Lozan Barış Antlaşması Hakkında Geniş Bilgiler

0
Advertisement

Lozan Barış Antlaşması ile ilgili olarak geniş anlamda bilgilerin verildiği yazımız. Lozan Antlaşmasının sebepleri sonuçları ve o dönemde yaşananlar.

Lozan Barış Antlaşması

Lozan Barış Antlaşması Hakkında Geniş Bilgiler

Mudanya Silah Bırakma Antlaşmasıyla yeni Türkiye, varlığını Bağlaşık Devletlere kabul ettirmişti. Bu kez aynı devletler İsviçre’nin Lozan kentinde bir barış antlaşması için çağrıda bulunuyorlardı.

Mudanya Silah Bırakma Antlaşması görüşülürken, barış görüşmelerinin İzmir’de yapılmasını istemiştik. Ancak bağlaşık devletler, toplantının tarafsız bir yerde olmasını önerdiler. Sonunda bu öneri Türkiye tarafından da benimsendi ve Lozan’a gidecek Türk Heyeti seçimine başlandı.

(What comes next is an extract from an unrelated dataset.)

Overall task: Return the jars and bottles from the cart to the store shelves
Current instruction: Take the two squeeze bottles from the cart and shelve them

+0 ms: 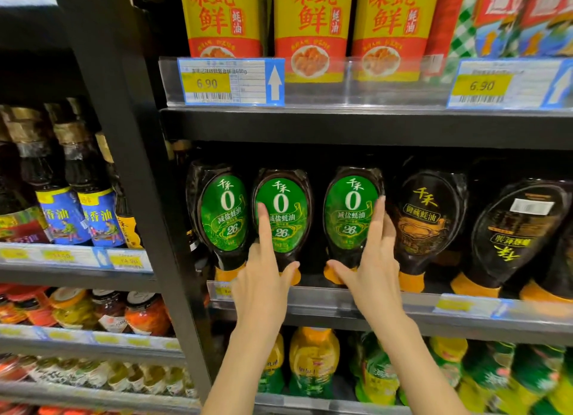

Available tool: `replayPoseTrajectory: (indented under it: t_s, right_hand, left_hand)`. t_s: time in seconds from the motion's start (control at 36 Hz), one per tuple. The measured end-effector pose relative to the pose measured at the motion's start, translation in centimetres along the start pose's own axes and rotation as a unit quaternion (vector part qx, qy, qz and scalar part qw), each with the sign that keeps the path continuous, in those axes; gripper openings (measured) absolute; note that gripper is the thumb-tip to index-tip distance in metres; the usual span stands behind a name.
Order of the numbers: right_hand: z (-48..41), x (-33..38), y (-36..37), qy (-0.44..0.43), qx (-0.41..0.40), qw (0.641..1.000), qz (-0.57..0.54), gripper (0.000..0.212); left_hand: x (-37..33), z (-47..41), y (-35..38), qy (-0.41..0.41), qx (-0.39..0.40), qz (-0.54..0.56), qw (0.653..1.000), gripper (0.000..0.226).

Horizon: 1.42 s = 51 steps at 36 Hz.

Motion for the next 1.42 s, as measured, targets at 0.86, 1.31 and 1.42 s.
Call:
replayPoseTrajectory:
  t_s: [0.86,1.31,1.42]
  right_hand:
    - [-1.8,-1.0,-0.1,-0.037,0.104,0.993,-0.03,0.128]
    - [-0.5,-0.6,-0.8,-0.015,0.09,0.996,-0.002,0.12]
    - [0.4,0.1,-1.6,0.007,0.104,0.994,0.016,0.108]
  left_hand:
    - [0.2,-2.7,2.0,-0.016,0.042,0.061,0.997,0.124]
    - [0.3,-1.3,0.6,0.006,0.064,0.079,0.995,0.107]
    - [0.2,-0.2,-0.5,0.037,0.099,0.07,0.992,0.091]
Point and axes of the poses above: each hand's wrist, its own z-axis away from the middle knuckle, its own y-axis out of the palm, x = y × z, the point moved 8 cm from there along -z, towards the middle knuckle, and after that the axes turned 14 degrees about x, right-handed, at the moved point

Gazi Mustafa Kemal Lozan’a gidecek Türk heyetine başkan olarak İsmet Paşa’yı uygun görüyordu. Ancak hükümet başkanı Rauf Bey, bu görevi kendi yapmak istiyordu. Dışişleri Bakanı da Yusuf Kemal Beydi. İsmet Paşa sadece bir askerdi. Lozan’daki yapılacak toplantıya Dışişleri Bakanları katılıyordu. Bu nedenle Rauf Beyin Başbakan olarak gitmesi sakıncalıydı. O zaman Dışişleri Bakanı Kemal Bey, görevinden ayrıldı. Yerine İsmet Paşa atandı. Bu suretle Lozan’a gidecek heyetin başkanı İsmet Paşa oldu. İsmet Paşa Mudanya Silah Bırakma Antlaşmalarında büyük başarı sağlamış bir kimse idi. Asker olduğu kadar siyasi toplantılarda da başarı sağlayacağı herkeste yaygın bir görüştü. İsmet Paşa bu görevi istememesine rağmen, Gazi Mustafa Kemal bir emirle bu görevi kendisine verdirdi.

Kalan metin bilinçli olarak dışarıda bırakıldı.